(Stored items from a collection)
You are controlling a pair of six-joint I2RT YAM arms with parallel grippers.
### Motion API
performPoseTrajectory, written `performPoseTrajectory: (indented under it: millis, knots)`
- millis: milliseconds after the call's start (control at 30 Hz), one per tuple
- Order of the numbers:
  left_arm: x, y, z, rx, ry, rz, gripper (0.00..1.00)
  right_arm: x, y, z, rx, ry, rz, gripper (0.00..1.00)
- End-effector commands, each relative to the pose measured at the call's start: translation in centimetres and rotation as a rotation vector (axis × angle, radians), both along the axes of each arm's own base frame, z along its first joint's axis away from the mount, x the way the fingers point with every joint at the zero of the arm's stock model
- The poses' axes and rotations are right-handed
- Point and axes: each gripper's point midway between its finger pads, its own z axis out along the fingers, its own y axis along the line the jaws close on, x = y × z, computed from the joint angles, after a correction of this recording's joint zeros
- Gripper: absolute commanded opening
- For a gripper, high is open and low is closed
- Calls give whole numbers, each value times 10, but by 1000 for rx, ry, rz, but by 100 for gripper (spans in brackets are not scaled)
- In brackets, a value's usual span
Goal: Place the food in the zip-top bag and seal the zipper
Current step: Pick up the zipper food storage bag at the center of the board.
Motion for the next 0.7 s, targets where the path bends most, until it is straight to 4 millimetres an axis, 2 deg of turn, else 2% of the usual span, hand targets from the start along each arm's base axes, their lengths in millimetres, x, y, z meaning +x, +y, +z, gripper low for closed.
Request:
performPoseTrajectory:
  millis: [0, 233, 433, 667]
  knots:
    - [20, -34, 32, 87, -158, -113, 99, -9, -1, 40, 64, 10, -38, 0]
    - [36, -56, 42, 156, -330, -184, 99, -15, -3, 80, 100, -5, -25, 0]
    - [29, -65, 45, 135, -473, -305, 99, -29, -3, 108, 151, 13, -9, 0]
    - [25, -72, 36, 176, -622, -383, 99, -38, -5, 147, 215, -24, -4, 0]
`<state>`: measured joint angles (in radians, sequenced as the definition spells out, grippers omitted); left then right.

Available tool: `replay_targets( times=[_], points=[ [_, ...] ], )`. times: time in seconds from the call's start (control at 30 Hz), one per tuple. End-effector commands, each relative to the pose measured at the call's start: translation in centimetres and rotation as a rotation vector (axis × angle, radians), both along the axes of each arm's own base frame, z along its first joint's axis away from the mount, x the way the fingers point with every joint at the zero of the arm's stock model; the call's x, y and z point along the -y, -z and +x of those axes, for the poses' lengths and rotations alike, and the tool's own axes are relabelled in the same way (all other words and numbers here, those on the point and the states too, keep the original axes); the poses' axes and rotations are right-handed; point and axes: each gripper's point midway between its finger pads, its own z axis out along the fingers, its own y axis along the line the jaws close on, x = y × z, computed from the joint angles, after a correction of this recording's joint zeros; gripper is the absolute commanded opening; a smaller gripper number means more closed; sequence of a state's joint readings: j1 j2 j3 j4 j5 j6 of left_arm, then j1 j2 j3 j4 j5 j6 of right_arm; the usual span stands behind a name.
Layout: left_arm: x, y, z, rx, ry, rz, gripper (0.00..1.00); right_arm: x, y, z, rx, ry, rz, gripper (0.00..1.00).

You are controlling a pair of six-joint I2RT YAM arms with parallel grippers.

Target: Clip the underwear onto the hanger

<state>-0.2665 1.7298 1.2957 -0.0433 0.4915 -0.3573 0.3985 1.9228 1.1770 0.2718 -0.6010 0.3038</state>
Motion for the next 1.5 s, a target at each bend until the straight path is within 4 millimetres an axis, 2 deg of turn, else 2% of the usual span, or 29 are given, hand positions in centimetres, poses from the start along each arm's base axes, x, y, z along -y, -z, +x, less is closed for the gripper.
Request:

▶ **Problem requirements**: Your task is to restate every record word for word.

▶ **Response to the exercise**:
You are controlling a pair of six-joint I2RT YAM arms with parallel grippers.
### Motion API
performPoseTrajectory, written `performPoseTrajectory: (indented under it: millis, knots)`
- millis: milliseconds after the call's start (control at 30 Hz), one per tuple
- Order of the numbers:
  left_arm: x, y, z, rx, ry, rz, gripper (0.00..1.00)
  right_arm: x, y, z, rx, ry, rz, gripper (0.00..1.00)
- End-effector commands, each relative to the pose measured at the call's start: translation in centimetres and rotation as a rotation vector (axis × angle, radians), both along the axes of each arm's own base frame, z along its first joint's axis away from the mount, x the way the fingers point with every joint at the zero of the arm's stock model
- The poses' axes and rotations are right-handed
- Point and axes: each gripper's point midway between its finger pads, its own z axis out along the fingers, its own y axis along the line the jaws close on, x = y × z, computed from the joint angles, after a correction of this recording's joint zeros
- Gripper: absolute commanded opening
- For a gripper, high is open and low is closed
- Calls give whole numbers, each value times 10, but by 1000 for rx, ry, rz, but by 100 for gripper (spans in brackets are not scaled)
- In brackets, a value's usual span
Goal: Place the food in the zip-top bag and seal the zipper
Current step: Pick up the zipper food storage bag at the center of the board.
Motion for the next 0.7 s, targets where the path bends most, until it is straight to 4 millimetres an axis, 2 deg of turn, else 2% of the usual span, hand targets from the start along each arm's base axes, their lengths in millimetres, x, y, z meaning +x, +y, +z, gripper low for closed.
Request:
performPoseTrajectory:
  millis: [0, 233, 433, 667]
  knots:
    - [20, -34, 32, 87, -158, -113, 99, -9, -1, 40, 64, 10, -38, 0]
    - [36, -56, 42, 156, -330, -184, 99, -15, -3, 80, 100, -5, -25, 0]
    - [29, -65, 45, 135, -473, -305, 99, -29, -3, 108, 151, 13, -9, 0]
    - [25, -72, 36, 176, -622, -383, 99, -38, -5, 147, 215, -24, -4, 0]
`<state>`: measured joint angles (in radians, sequenced as the definition spells out, grippers omitted); left then right.

Available tool: `replay_targets( times=[_], points=[ [_, ...] ], )`. times: time in seconds from the call's start (control at 30 Hz), one per tuple. End-effector commands, each relative to the pose measured at the call's start: translation in centimetres and rotation as a rotation vector (axis × angle, radians), both along the axes of each arm's own base frame, z along its first joint's axis away from the mount, x the way the fingers point with every joint at the zero of the arm's stock model; the call's x, y and z point along the -y, -z and +x of those axes, for the poses' lengths and rotations alike, and the tool's own axes are relabelled in the same way (all other words and numbers here, those on the point and the states too, keep the original axes); the poses' axes and rotations are right-handed; point and axes: each gripper's point midway between its finger pads, its own z axis out along the fingers, its own y axis along the line the jaws close on, x = y × z, computed from the joint angles, after a correction of this recording's joint zeros; gripper is the absolute commanded opening; a smaller gripper number means more closed; sequence of a state's joint readings: j1 j2 j3 j4 j5 j6 of left_arm, then j1 j2 j3 j4 j5 j6 of right_arm; the usual span stands behind a name.
Layout: left_arm: x, y, z, rx, ry, rz, gripper (0.00..1.00); right_arm: x, y, z, rx, ry, rz, gripper (0.00..1.00).

You are controlling a pair of six-joint I2RT YAM arms with parallel grippers.

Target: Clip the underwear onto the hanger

<state>-0.2665 1.7298 1.2957 -0.0433 0.4915 -0.3573 0.3985 1.9228 1.1770 0.2718 -0.6010 0.3038</state>
Motion for the next 1.5 s, a target at each bend until the straight path is within 4 millimetres an axis, 2 deg of turn, else 2% of the usual span, or 29 are given, hand positions in centimetres, poses from the start along each arm's base axes, x, y, z along -y, -z, +x, less is closed for the gripper.
Request:

The required output has now been supplied.